Non-Linear CAPM: Evidence From In-The-Money Options Trading
(P. Pederzoli, M. Sandulescu)We investigate the cross-section of option returns using a model-free approach, by constructing a stochastic discount factor (SDF) that features minimal variance and accounts for frictions. We find that incorporating transaction costs in the form of bid-ask spreads is essential in order to obtain realistic positions in the optimal trading strategy, that mainly invests in in-the-money call options.
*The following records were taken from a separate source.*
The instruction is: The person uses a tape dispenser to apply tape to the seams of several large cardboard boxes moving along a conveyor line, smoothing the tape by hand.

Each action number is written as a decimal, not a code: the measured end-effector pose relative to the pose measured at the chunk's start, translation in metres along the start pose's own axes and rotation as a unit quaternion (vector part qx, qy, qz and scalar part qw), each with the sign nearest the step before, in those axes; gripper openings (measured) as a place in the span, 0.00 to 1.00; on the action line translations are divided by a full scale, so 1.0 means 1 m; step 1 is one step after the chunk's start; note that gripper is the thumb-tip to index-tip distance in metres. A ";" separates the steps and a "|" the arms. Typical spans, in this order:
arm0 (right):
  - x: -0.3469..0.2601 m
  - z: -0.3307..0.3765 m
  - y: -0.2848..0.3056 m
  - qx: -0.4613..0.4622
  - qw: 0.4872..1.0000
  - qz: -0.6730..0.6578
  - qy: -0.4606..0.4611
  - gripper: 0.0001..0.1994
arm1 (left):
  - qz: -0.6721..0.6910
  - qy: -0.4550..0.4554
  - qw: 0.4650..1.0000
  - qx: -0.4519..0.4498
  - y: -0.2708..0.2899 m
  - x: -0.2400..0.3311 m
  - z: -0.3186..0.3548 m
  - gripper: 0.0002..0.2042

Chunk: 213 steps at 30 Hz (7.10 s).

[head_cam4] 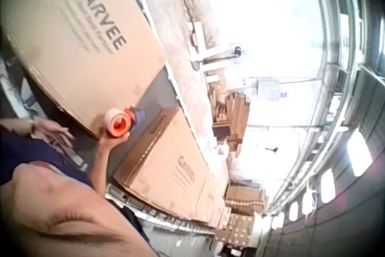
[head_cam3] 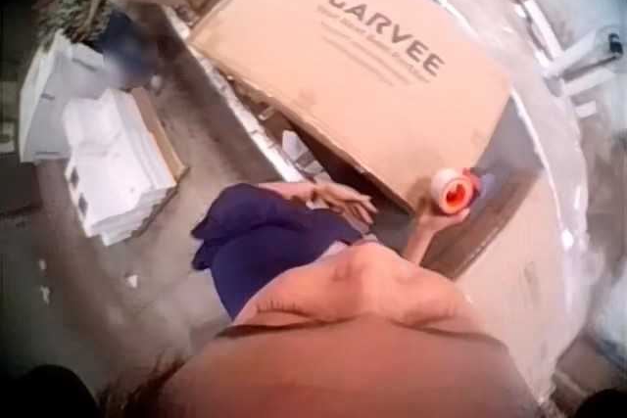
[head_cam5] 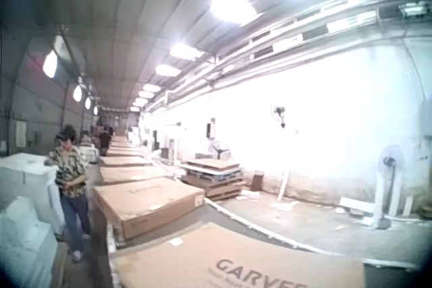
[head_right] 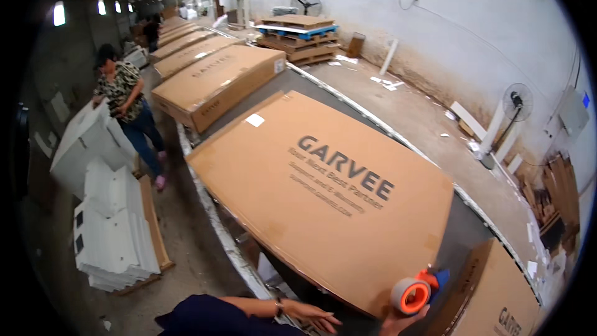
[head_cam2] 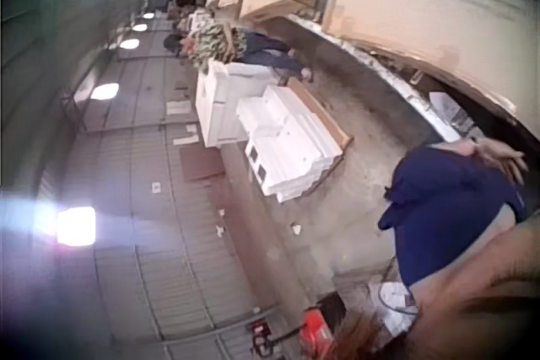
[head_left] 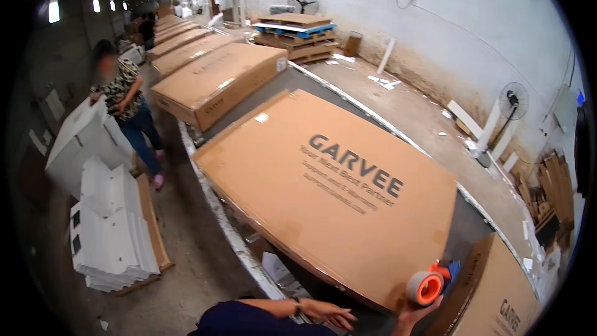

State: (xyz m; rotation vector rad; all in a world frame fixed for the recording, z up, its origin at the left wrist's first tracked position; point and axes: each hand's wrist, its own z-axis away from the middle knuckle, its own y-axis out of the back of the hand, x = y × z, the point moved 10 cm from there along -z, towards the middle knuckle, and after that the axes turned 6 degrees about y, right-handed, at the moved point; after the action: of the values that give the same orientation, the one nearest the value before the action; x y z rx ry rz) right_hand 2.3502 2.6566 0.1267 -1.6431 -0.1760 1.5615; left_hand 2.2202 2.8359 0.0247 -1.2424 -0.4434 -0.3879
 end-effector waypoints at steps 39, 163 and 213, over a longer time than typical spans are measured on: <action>-0.023 -0.331 0.016 0.018 0.980 -0.006 0.199 0.29 | -0.173 -0.045 0.713 0.678 0.043 0.004 0.260 0.44; 0.291 0.379 -0.028 -0.124 0.946 0.279 -0.113 0.30 | -0.938 -0.015 0.331 0.104 0.021 0.117 0.249 0.55; 0.232 0.274 -0.176 0.171 0.403 0.879 -0.189 0.33 | -0.857 -0.355 0.361 0.101 0.089 0.188 0.360 0.34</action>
State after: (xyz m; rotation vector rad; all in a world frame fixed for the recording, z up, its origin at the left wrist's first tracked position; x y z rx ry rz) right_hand 2.2354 3.0391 0.0993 -0.5264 2.2213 2.9220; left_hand 2.3863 3.1985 0.1433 -0.0509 -2.5192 -1.4761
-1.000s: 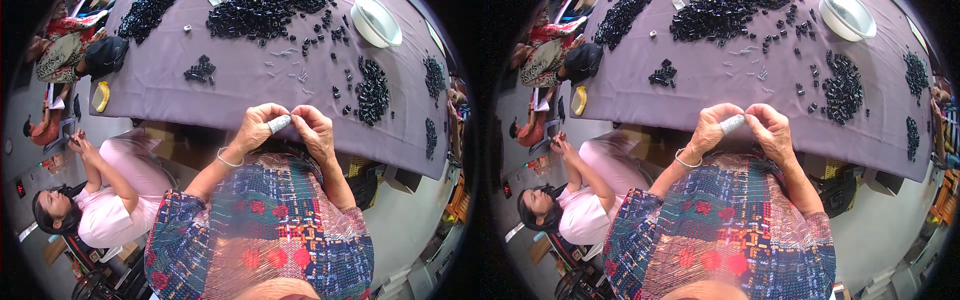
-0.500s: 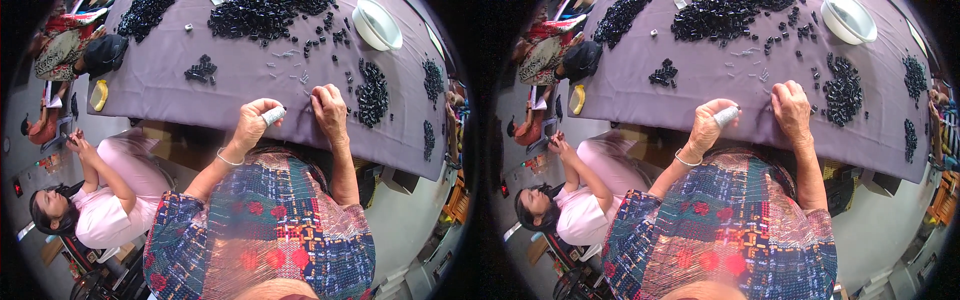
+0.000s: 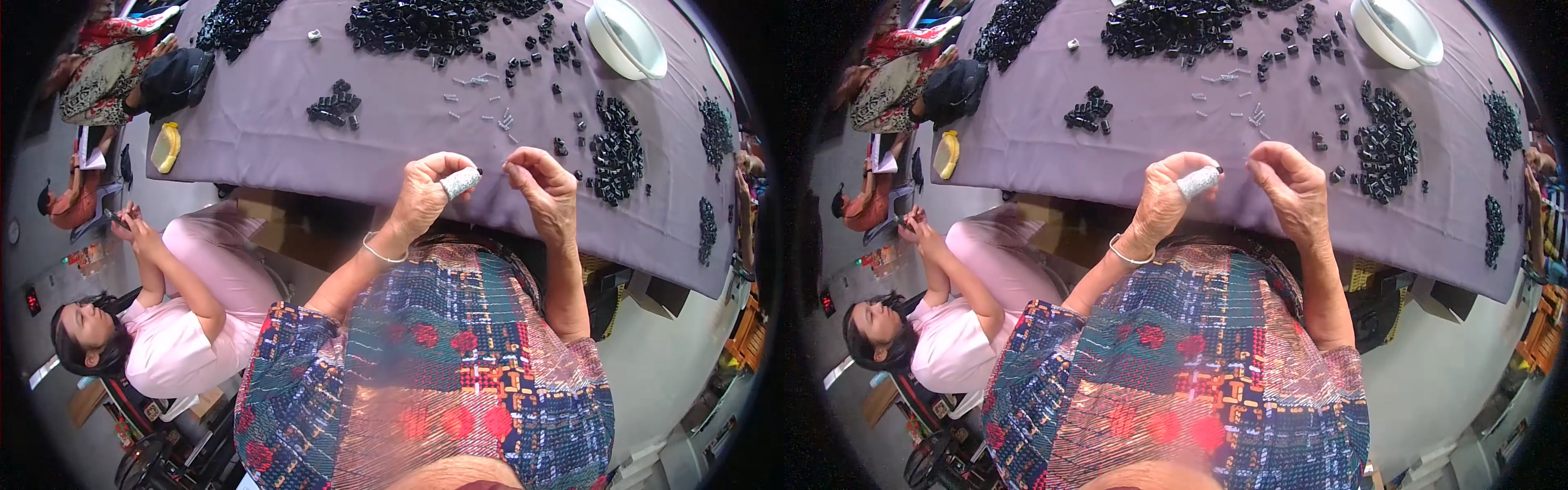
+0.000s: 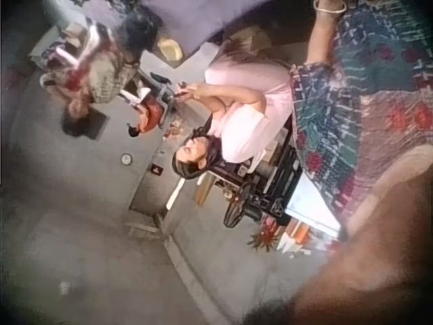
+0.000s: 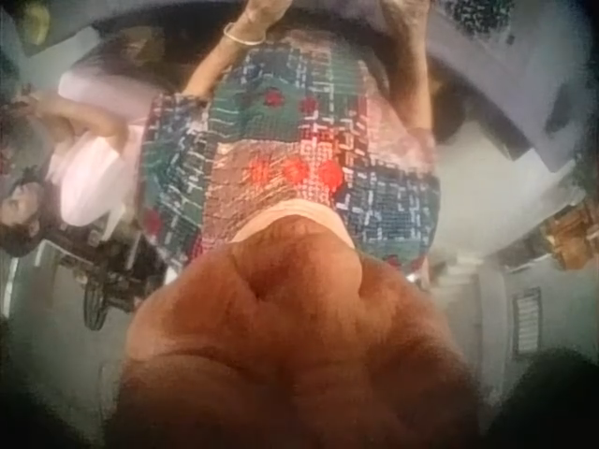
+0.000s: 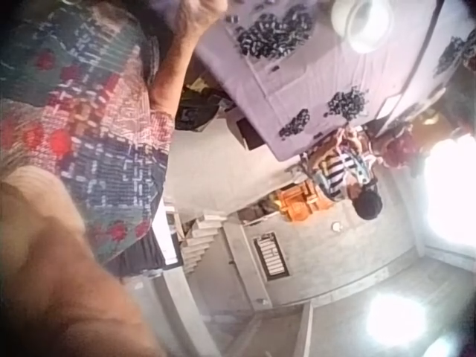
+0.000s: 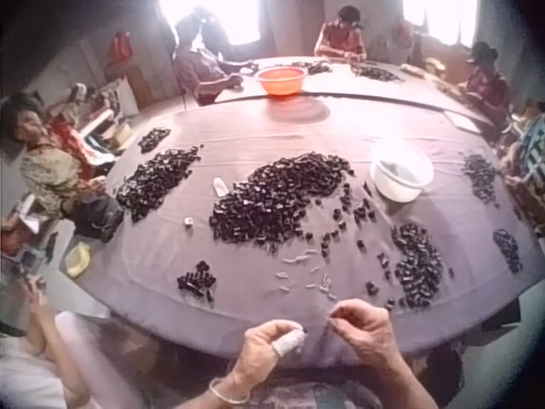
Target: The person assembles plastic cord locks by picking up plastic components and springs from the table and fitting them together by hand.
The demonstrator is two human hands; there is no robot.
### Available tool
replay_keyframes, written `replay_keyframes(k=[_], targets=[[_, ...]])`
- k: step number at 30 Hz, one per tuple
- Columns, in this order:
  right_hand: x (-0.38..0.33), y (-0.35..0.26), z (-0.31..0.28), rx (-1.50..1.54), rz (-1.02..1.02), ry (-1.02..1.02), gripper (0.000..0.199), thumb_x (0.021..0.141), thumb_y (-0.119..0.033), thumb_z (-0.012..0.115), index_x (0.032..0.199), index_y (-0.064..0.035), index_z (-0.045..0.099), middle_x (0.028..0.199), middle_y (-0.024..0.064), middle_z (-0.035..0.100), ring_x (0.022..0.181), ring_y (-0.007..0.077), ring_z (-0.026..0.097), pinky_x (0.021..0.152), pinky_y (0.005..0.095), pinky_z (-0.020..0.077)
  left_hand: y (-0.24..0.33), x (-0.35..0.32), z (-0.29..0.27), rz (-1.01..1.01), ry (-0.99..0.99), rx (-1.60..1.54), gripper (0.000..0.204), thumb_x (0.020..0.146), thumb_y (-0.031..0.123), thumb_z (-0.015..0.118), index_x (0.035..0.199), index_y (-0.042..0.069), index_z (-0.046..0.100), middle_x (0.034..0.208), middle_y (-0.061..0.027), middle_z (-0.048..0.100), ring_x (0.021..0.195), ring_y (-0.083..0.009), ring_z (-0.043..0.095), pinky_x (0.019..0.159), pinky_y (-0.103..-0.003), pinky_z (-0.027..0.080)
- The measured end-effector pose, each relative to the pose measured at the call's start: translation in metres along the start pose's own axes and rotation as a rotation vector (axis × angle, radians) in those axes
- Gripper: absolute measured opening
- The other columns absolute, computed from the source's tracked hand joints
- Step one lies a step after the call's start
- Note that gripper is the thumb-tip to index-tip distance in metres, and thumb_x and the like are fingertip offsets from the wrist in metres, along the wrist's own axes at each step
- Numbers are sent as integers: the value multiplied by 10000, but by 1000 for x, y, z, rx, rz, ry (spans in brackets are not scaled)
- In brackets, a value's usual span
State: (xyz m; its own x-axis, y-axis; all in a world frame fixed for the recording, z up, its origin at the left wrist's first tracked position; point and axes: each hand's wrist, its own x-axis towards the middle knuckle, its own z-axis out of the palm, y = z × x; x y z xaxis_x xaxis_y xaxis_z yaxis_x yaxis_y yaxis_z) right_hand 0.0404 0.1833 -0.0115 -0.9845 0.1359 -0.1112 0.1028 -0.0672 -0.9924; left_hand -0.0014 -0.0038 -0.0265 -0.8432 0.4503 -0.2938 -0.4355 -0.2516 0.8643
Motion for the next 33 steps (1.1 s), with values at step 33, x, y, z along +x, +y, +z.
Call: replay_keyframes(k=[33], targets=[[-15, -17, 23, -618, -400, -63, 91, 815, 39, 584, 897, 3, 569, 764, 108, 574, 672, 238, 591, 605, 311, 462, -3, -6, 0, 34, -78, 85, 98, 846, 23, 652, 943, 9, 647, 847, -38, 650, 714, -91, 589, 643, -228, 496]])
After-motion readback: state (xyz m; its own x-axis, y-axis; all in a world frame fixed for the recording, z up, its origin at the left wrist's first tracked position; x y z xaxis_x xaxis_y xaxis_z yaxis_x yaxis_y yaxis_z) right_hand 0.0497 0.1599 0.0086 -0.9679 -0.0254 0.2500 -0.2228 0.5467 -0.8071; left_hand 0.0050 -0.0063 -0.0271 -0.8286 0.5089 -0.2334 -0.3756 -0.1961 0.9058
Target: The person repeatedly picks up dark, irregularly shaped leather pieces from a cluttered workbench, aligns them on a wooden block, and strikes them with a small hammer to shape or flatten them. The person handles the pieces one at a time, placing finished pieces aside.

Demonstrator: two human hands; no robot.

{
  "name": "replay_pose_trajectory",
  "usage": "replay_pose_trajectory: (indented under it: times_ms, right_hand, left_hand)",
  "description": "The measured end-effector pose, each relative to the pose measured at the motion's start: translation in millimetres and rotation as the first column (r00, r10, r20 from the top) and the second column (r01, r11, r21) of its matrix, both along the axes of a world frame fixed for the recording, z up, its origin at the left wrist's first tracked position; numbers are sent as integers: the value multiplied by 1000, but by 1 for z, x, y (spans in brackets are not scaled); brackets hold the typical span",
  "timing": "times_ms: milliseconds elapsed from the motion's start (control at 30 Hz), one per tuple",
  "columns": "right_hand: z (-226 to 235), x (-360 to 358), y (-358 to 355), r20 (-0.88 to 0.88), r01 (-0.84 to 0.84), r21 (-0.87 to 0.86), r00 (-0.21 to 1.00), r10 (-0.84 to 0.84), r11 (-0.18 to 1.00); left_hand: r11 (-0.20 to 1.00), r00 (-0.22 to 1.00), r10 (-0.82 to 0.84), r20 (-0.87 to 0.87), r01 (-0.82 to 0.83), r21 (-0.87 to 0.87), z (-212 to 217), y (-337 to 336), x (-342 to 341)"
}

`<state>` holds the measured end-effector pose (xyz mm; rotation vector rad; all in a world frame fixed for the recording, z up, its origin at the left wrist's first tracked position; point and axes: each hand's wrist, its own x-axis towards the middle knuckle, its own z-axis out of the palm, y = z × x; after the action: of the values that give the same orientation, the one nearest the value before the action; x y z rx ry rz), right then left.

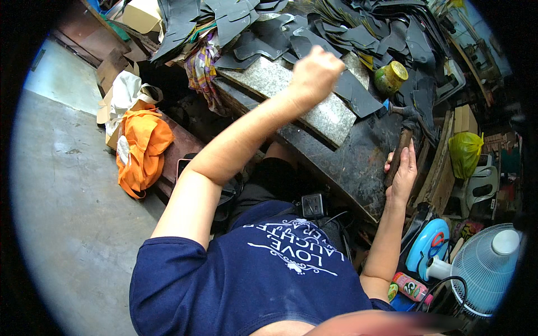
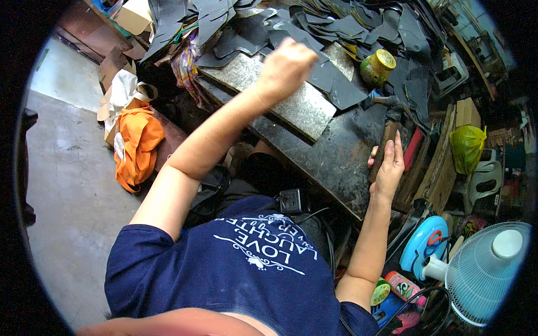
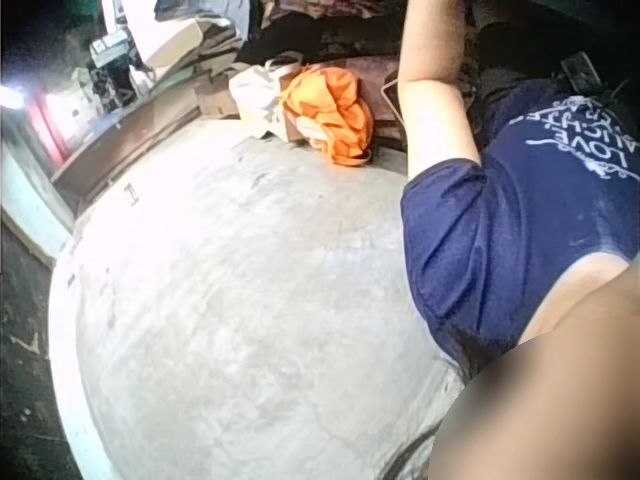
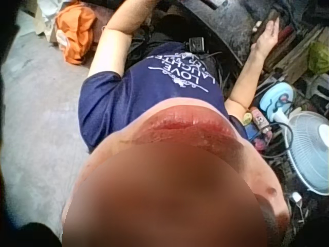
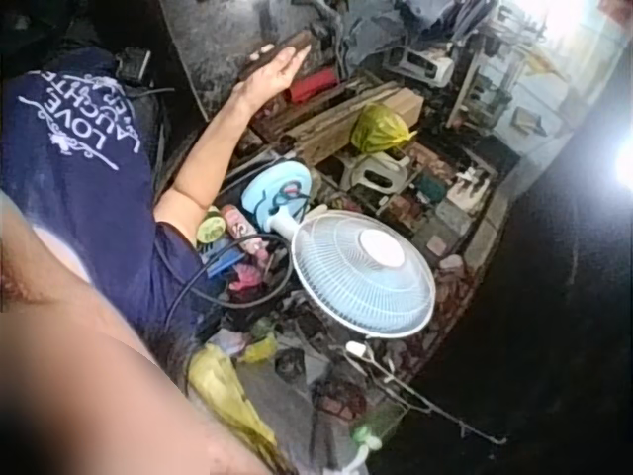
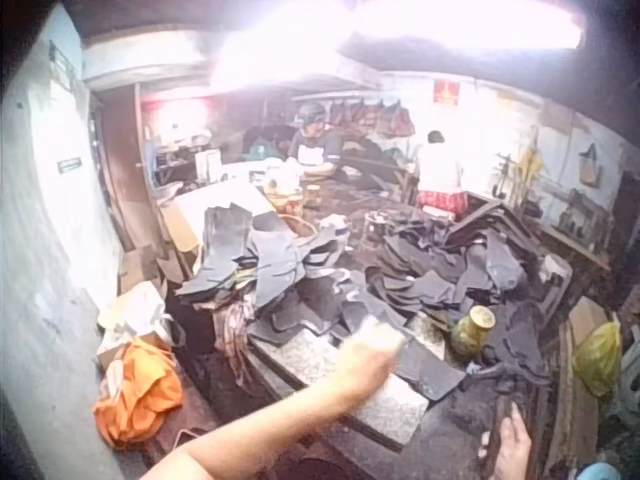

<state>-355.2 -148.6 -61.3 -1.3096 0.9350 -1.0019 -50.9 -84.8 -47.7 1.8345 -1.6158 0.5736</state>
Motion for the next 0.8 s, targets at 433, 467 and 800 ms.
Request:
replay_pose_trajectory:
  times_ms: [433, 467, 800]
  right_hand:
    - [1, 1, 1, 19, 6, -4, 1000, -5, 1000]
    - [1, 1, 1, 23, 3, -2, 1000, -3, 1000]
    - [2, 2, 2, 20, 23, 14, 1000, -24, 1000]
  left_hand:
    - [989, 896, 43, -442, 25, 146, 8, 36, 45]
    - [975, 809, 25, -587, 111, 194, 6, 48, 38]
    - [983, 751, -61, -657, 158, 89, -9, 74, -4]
Empirically, we show that the out-of-sample pricing errors of the constrained SDF are 90% lower than the ones implied by the benchmark unconstrained SDF. Our findings document a strong link between the optimal portfolio accounting for transaction costs and the option positions held by public investors (non-intermediaries). Finally, we show that trading activity of customers in in-the-money call options has significant explanatory power for the cross-section of individual equity option returns.